If today we tend to see the chimpanzee as a pre-human and not as a mega squirrel, it is because of our eternal tendency, so well understood by Giambattista Vico, to ‘make ourselves the rule of the universe’, humanising and describing in human terms everything we do not know enough about.

Some studies, moreover, have estimated that the neurons of a primate have fewer synapses than those of a mouse: they may be wrong, but the comparison with rodents is less unfounded than it seems.

Consider this, moreover: a child not even three years old has cognitive and linguistic abilities superior to those of any chimpanzee.
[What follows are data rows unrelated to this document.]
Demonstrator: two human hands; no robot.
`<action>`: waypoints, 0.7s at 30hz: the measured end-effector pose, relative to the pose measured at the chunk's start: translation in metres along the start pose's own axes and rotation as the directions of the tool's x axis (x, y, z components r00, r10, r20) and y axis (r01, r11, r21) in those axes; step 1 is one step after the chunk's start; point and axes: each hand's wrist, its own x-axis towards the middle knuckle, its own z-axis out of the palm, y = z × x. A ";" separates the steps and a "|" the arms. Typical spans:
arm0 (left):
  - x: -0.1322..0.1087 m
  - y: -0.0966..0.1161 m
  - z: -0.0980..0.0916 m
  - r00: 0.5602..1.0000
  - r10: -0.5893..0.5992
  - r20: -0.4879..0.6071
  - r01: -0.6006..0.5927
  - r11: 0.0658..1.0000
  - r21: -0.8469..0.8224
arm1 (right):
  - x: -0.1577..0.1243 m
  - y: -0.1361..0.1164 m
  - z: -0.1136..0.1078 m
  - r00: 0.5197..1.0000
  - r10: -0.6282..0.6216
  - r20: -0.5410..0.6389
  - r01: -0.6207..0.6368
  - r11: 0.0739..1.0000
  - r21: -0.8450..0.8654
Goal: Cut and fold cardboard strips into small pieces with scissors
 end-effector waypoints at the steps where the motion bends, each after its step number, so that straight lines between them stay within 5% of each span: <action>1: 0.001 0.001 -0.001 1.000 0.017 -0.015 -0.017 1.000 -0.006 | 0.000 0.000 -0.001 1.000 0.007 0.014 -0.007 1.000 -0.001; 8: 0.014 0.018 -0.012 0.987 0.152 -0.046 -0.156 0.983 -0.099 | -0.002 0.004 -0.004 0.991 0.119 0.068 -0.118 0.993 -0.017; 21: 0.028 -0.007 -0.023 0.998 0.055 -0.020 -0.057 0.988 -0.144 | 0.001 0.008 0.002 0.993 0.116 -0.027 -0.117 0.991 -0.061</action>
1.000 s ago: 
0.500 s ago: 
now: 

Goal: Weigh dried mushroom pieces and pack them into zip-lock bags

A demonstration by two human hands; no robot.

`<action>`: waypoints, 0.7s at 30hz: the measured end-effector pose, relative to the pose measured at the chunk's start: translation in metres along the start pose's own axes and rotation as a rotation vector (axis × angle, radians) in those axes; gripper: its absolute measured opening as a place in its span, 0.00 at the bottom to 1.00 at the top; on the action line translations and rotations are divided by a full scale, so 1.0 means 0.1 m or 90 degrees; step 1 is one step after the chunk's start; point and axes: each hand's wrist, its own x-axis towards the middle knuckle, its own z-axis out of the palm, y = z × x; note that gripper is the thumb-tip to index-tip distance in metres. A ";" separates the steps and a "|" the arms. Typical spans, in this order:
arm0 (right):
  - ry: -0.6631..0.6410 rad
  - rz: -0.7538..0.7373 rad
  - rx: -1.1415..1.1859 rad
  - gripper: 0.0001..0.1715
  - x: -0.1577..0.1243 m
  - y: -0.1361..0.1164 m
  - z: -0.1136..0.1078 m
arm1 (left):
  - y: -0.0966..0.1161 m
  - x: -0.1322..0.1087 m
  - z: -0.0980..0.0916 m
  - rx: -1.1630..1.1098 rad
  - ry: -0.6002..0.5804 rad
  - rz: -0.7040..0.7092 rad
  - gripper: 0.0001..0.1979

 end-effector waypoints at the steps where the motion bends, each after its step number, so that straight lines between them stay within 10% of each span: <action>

The 390 or so combinations of sounds that chimpanzees produce in response to certain events are not even remotely comparable to the abstruse stories my daughter tells about things that never happened to her or fairy tale characters that never existed.
And yet, if a scientist claimed to trace the matrix of all collective violence to the behaviour of three-year-olds, we would give him very little credit.

The same, a fortiori, applies to chimpanzees.

Horse and plane crashes

The chroniclers of the Ngogo war are under the illusion that:

1) We are just a more sophisticated version of apes;
2) But the overriding cause of wars is not due to this sophistication;
3) So by studying the apes’ wars, we can also explain our own.

Well, even if the first premise is true, the second is completely arbitrary and indemonstrable.

The dream of finding in the ape a simplified man, where the same phenomena that are observed in man can be observed in a simplified form, is destined to remain a dream.

It is as if the pilot of a supersonic aeroplane, the moment he has a breakdown, would set out to study the bolting of horses in order to search for the original cause of all accidents that may occur during journeys.

In order to understand the reasons for our wars, there are no shortcuts: one must follow the steep and arduous road, which consists of consulting the immense amount of documents and data produced by those who lived through those wars, recounted them and reflected on them.

And in going down this road, nine times out of ten, the honest scholar ends up raising his arms and admitting with candour that there is no such thing as ‘the original cause of war’ or ‘the Platonic idea of war’.

There is that crazy and unpredictable kaleidoscope we callhomo sapiens and which, unfortunately or fortunately, will never cease to amaze us.